▶ _TASK_: What is needed is a word-for-word copy of all the entries, minus the pictures.

--

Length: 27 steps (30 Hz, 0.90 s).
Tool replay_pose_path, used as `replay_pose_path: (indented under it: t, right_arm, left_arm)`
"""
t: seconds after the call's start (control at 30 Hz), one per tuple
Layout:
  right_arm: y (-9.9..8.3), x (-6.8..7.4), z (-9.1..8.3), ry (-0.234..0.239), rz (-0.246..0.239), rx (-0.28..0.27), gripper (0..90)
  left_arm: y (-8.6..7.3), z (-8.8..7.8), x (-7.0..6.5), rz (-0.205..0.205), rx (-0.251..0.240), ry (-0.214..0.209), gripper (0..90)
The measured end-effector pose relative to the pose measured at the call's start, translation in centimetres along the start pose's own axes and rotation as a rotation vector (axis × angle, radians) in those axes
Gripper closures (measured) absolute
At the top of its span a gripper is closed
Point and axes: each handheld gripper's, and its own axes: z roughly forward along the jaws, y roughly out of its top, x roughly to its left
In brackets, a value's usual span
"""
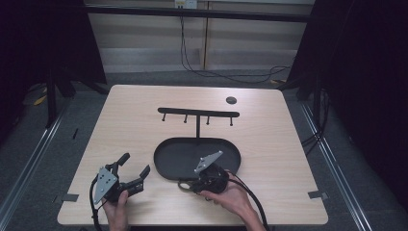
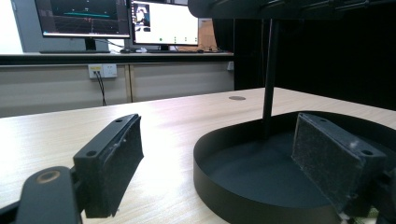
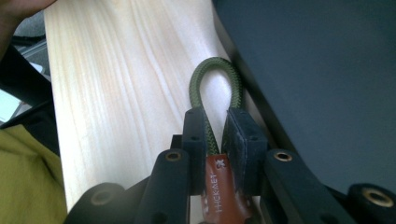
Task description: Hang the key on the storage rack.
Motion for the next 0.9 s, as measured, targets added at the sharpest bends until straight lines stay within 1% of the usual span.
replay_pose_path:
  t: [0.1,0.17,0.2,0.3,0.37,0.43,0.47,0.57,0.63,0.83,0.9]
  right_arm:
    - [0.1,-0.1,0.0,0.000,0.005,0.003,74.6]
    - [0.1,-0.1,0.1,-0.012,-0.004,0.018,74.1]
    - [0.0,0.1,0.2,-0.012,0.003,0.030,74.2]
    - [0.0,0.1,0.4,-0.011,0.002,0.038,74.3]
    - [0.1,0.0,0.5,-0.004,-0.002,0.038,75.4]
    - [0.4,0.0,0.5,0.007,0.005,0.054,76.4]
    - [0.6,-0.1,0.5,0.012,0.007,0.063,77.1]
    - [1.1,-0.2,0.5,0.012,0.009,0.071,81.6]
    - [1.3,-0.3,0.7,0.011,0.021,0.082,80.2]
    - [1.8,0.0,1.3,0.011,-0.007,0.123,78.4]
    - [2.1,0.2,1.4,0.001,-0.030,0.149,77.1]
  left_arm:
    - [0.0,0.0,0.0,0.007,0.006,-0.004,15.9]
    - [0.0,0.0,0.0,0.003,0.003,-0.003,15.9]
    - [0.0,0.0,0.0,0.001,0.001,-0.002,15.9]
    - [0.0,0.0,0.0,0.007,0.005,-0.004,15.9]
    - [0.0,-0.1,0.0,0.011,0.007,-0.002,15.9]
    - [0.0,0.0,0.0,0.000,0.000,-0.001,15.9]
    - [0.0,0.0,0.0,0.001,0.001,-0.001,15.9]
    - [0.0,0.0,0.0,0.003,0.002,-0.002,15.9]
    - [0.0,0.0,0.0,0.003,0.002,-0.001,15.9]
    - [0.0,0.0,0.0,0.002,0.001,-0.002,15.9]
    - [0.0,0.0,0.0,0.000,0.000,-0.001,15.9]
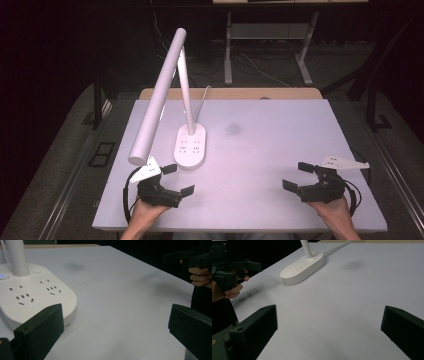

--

▶ _YOUR RESPONSE_:
Length: 27 steps (30 Hz, 0.90 s).
Tool replay_pose_path, used as `replay_pose_path: (indented under it: t, right_arm, left_arm)`
"""
t: seconds after the call's start (control at 30 Hz), one per tuple
Layout:
  right_arm: y (-9.9..8.3), x (-6.8..7.4), z (-9.1..8.3), ry (-0.234..0.239), rz (-0.246..0.239), rx (-0.28..0.27), gripper (0..90)
  left_arm: y (-8.6..7.3), z (-8.8..7.8), x (-7.0..6.5), rz (-0.205..0.205), rx (-0.251..0.240), ry (-0.214..0.209), gripper (0..90)
The measured end-effector pose relative to the pose measured at the call's start, translation in centimetres along the start pose's own axes and rotation as a rotation vector (axis × angle, radians) in those axes
Gripper closures (measured) absolute
At the top of its span a gripper is closed
Point and axes: each handheld gripper's, and its own axes: z roughly forward along the jaws, y roughly out of its top, x roughly to its left
In brackets, a value's usual span
"""
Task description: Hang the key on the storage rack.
Motion for the next 0.9 s, as measured, targets added at the sharpest bends until straight lines stay within 1% of the usual span.
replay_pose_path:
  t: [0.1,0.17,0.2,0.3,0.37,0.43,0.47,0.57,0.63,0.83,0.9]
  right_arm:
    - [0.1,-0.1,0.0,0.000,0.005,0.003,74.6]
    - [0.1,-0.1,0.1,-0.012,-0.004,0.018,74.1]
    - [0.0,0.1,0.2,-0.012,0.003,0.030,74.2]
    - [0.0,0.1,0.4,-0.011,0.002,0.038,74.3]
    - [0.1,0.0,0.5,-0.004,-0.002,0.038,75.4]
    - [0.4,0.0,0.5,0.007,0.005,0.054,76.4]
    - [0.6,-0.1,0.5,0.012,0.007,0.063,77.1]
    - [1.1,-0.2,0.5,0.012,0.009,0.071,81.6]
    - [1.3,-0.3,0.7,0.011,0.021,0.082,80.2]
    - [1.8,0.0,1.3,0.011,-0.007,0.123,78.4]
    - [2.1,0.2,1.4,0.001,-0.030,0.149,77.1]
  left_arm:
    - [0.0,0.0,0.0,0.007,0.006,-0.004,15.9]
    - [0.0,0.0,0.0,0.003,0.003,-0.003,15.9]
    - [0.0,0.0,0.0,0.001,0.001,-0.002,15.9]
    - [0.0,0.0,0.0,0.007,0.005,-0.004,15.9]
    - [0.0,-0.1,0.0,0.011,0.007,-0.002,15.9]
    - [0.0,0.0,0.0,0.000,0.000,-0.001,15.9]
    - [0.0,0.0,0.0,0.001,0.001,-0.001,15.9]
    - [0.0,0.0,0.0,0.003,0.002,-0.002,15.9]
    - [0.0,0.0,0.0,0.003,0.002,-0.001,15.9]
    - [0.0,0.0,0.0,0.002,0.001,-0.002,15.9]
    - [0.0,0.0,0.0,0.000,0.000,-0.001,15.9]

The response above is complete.